◆ **TASK BRIEF**
Although pictures appear in the records, the copy must leave them out and match everything else exactly.

◆ **GIVEN RECORDS**

########################################

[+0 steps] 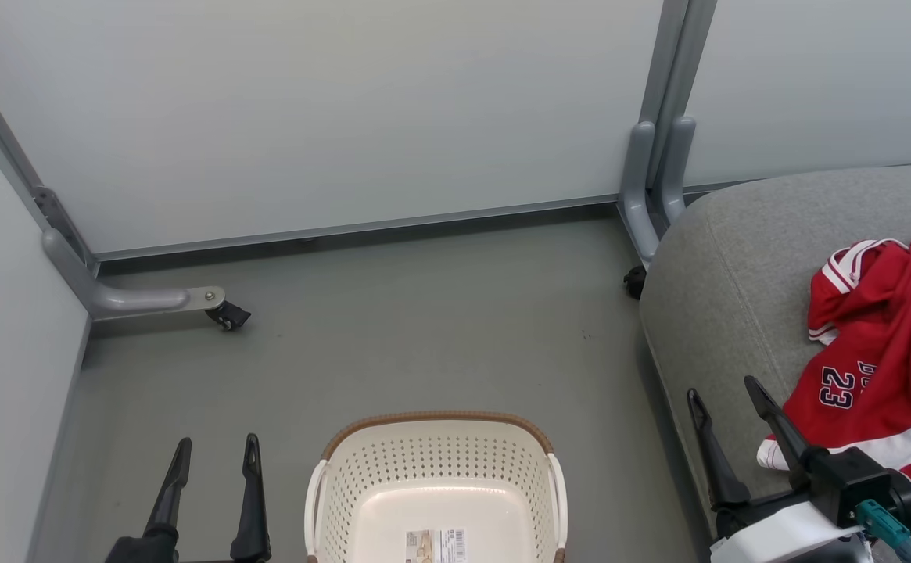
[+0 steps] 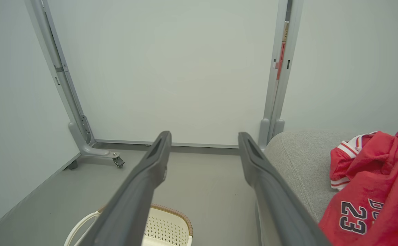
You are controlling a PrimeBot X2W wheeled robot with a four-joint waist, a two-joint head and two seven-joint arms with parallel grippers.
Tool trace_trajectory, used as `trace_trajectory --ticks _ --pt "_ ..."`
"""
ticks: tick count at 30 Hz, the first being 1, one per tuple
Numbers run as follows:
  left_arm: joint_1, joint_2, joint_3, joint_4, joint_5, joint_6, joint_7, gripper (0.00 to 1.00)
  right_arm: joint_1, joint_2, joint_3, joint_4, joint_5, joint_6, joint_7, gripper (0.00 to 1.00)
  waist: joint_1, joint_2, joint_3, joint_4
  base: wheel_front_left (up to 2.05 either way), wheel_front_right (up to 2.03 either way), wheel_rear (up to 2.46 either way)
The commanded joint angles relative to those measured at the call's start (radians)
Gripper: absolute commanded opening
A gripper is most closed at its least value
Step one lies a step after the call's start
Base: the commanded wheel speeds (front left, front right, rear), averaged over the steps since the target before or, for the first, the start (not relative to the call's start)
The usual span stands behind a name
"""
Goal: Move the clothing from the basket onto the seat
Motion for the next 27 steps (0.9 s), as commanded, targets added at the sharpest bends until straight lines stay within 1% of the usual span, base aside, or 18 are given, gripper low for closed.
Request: trace_trajectory --ticks 1,5,14,18,19,24,27 --pt "0.009 -0.001 0.007 0.002 0.012 -0.006 0.0 1.0 0.008 -0.001 0.002 -0.001 -0.002 -0.001 0.0 1.0 0.0001 0.0 0.0 -0.004 0.0 0.0 0.0" --pt "-0.001 -0.002 0.007 0.01 0.019 -0.012 0.0 1.0 -0.001 -0.003 0.012 0.006 -0.005 -0.001 0.0 1.0 0.0001 0.0 -0.001 -0.008 0.0 0.0 0.0" --pt "-0.013 -0.002 -0.014 0.025 0.008 0.001 0.0 1.0 0.001 -0.01 0.01 0.01 0.0 -0.001 0.0 1.0 0.0001 0.0 -0.006 -0.008 0.0 0.0 0.0" --pt "-0.012 -0.002 -0.03 0.046 0.026 -0.011 0.0 1.0 0.002 -0.009 0.01 0.017 0.0 -0.001 0.0 1.0 0.0001 0.0 -0.011 -0.008 0.0 0.0 0.0" --pt "-0.003 -0.002 -0.031 0.051 0.021 -0.006 0.0 0.0 0.001 -0.004 0.012 0.018 -0.001 0.0 0.0 0.0 0.0001 0.0 -0.011 -0.008 0.0 0.0 0.0" --pt "0.005 -0.003 -0.039 0.097 0.021 -0.006 0.0 0.0 0.015 0.006 0.016 0.064 -0.001 0.0 0.001 0.0 0.0001 0.0 -0.011 -0.008 0.0 0.0 0.0" --pt "-0.004 0.0 -0.035 0.101 -0.039 -0.008 0.011 0.0 0.011 0.006 0.012 0.069 0.058 0.0 0.013 0.0 0.0001 0.0 -0.009 -0.009 0.0 0.0 0.0"
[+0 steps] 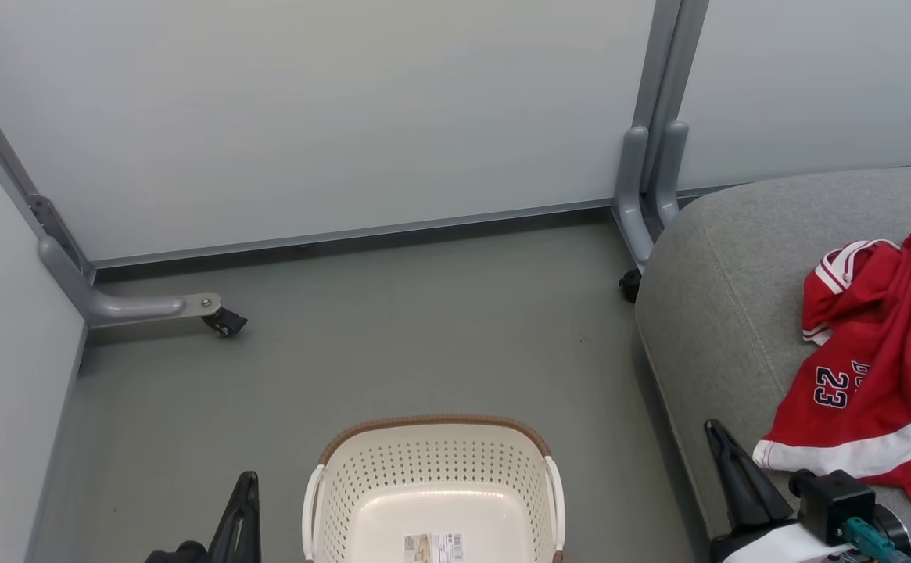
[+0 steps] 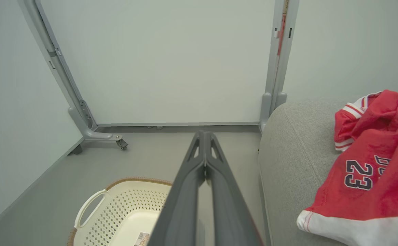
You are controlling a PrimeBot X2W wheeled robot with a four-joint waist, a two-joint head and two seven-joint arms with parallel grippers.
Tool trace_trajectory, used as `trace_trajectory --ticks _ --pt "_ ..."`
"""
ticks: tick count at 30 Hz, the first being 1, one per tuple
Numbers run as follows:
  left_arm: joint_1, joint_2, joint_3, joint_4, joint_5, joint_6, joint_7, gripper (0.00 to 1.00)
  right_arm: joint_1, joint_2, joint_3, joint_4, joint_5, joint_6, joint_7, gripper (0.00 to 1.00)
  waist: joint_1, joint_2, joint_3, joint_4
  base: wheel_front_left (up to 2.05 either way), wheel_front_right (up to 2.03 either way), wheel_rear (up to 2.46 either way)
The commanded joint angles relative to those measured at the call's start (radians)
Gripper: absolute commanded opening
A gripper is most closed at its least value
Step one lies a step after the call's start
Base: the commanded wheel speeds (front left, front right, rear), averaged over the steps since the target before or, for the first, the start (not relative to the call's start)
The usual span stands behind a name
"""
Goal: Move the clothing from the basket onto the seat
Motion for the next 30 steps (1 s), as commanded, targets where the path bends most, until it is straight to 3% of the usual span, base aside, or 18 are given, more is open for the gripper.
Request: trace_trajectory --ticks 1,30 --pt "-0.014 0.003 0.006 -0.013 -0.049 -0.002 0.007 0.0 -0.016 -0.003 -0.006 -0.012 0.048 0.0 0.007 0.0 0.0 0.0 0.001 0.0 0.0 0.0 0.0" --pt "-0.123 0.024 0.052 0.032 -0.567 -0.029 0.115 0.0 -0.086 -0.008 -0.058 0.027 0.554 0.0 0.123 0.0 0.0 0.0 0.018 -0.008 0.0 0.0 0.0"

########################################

◆ **RESULT**
[+0 steps] 
[+0 steps] 
You are controlling a PrimeBot X2W wheeled robot with a four-joint waist, a two-joint head and two seven-joint arms with parallel grippers.
Tool trace_trajectory, used as `trace_trajectory --ticks _ --pt "_ ..."`
"""
ticks: tick count at 30 Hz, the first being 1, one per tuple
Numbers run as follows:
  left_arm: joint_1, joint_2, joint_3, joint_4, joint_5, joint_6, joint_7, gripper (0.00 to 1.00)
  right_arm: joint_1, joint_2, joint_3, joint_4, joint_5, joint_6, joint_7, gripper (0.00 to 1.00)
  waist: joint_1, joint_2, joint_3, joint_4
  base: wheel_front_left (up to 2.05 either way), wheel_front_right (up to 2.03 either way), wheel_rear (up to 2.46 either way)
The commanded joint angles relative to those measured at the call's start (radians)
Gripper: absolute commanded opening
A gripper is most closed at its least value
Step one lies a step after the call's start
Base: the commanded wheel speeds (front left, front right, rear), averaged over the steps since the target before or, for the first, the start (not relative to the call's start)
The usual span stands behind a name
"""
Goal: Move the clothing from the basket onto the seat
Motion for the next 27 steps (0.9 s), as commanded, targets added at the sharpest bends until straight lines stay within 1% of the usual span, base aside, or 18 are given, gripper low for closed.
Request: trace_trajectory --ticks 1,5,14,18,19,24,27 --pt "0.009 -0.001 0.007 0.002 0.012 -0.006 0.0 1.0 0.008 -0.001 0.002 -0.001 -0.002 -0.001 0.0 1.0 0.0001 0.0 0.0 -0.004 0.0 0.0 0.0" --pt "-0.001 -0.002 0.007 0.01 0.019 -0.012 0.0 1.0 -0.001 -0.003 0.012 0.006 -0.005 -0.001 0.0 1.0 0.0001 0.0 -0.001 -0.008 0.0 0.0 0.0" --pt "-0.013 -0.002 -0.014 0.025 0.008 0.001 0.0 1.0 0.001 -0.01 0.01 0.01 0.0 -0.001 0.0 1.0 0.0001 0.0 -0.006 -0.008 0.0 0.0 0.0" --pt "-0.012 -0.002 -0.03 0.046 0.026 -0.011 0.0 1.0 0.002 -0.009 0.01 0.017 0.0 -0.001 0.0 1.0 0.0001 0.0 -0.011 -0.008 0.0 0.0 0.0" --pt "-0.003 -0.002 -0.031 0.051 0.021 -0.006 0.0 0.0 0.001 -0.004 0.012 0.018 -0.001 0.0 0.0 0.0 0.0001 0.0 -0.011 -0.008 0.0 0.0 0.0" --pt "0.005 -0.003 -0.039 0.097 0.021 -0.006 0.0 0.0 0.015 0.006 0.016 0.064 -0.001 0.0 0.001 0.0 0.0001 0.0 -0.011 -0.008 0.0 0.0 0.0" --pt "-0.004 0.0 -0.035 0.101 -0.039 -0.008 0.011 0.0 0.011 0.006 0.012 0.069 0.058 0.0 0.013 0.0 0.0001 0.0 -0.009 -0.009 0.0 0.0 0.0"
[+0 steps] 
[+0 steps] 
You are controlling a PrimeBot X2W wheeled robot with a four-joint waist, a two-joint head and two seven-joint arms with parallel grippers.
Tool trace_trajectory, used as `trace_trajectory --ticks _ --pt "_ ..."`
"""
ticks: tick count at 30 Hz, the first being 1, one per tuple
Numbers run as follows:
  left_arm: joint_1, joint_2, joint_3, joint_4, joint_5, joint_6, joint_7, gripper (0.00 to 1.00)
  right_arm: joint_1, joint_2, joint_3, joint_4, joint_5, joint_6, joint_7, gripper (0.00 to 1.00)
  waist: joint_1, joint_2, joint_3, joint_4
  base: wheel_front_left (up to 2.05 either way), wheel_front_right (up to 2.03 either way), wheel_rear (up to 2.46 either way)
The commanded joint angles relative to those measured at the call's start (radians)
Gripper: absolute commanded opening
A gripper is most closed at its least value
Step one lies a step after the call's start
Base: the commanded wheel speeds (front left, front right, rear), averaged over the steps since the target before or, for the first, the start (not relative to the call's start)
The usual span stands behind a name
"""
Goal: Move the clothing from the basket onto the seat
Motion for the next 30 steps (1 s), as commanded, targets where the path bends most, until it is straight to 3% of the usual span, base aside, or 18 are given, more is open for the gripper.
Request: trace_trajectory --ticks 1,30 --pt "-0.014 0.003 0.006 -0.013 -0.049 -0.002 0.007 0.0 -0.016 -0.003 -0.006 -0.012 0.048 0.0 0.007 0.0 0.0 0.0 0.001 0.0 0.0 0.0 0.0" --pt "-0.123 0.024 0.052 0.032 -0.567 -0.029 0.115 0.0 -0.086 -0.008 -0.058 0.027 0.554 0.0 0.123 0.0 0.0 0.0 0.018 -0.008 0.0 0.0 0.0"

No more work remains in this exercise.